At first, everything worked well, in general, they decided that the experiment was successful.
And so, Saturday night. We calmly play billiards, time after midnight. Call from the manager: CRM does not work for the client.
Check - the client from the same server. I put the phone in my hands, open Termius, try to connect to the server via ssh - silence ... Slightly, after about 20 seconds, which at that moment seemed like an eternity, but I still managed to enter. And what do we see? Despite the -Xmx6144M restrictions set in the startup parameters, the java process used up all available memory. After some time, the system completely killed this process.

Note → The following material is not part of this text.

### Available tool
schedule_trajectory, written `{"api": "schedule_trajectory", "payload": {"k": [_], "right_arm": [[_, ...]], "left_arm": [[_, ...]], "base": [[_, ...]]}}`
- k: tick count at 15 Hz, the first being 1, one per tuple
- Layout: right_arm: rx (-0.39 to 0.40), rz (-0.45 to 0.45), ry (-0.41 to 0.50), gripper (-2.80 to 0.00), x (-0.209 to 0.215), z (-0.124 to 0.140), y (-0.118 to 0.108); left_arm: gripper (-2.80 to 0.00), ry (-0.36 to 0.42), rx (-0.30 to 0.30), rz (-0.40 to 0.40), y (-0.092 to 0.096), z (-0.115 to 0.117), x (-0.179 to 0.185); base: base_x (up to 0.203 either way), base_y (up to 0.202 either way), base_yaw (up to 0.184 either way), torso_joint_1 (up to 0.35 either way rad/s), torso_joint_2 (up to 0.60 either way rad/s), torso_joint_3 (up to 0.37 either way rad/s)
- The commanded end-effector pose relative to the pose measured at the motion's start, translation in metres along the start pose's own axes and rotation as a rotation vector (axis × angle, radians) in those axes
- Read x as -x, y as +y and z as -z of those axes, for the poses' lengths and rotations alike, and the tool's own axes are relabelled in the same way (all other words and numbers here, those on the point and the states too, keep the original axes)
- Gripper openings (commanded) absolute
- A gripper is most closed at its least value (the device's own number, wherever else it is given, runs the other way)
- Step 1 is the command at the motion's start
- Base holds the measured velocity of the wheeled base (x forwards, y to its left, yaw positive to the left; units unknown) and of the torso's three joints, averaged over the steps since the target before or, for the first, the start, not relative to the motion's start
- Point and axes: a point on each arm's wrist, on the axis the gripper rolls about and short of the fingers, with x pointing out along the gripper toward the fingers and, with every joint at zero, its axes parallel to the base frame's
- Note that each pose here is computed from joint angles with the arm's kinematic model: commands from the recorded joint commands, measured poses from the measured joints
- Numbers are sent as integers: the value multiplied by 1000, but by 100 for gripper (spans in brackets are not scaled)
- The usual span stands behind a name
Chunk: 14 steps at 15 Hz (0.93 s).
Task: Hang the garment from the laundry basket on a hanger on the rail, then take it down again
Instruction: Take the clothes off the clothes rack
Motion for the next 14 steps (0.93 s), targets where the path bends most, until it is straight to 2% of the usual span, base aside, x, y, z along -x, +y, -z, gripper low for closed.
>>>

So, the use of ZGC had to be disabled. The work of the CRM system immediately returned to normal. It would seem that there is nothing to do, we will wait until everything is finished in Oracle.
But, after some time, an article caught my eye in which the author shared the positive experience of using another garbage collector - Shenandoah, whose developer had exactly the same goals, namely: reducing the time that the stop the world phase takes in the garbage collector.
We decided: why not?
Having found the page from which you can download the pre-compiled JDK - https://builds.shipilev.net/ , we started testing: we add new keys to standalone.conf:
JAVA_OPTS="$JAVA_OPTS -XX:+UnlockExperimentalVMOptions -XX:+UseShenandoahGC"
This time, testing showed that everything, in general, is OK. And pauses for garbage collection were reduced, and, best of all, the unpredictable increase in memory consumption stopped. Everything works just perfect in production.
What conclusions can be drawn? I understand that Oracle is also developing, and the difficulties that we encountered in October 2019 may have already been fixed, and ZGC will soon be given a second chance. But at the moment, personally, we chose Shenandoah GC, and did not regret it.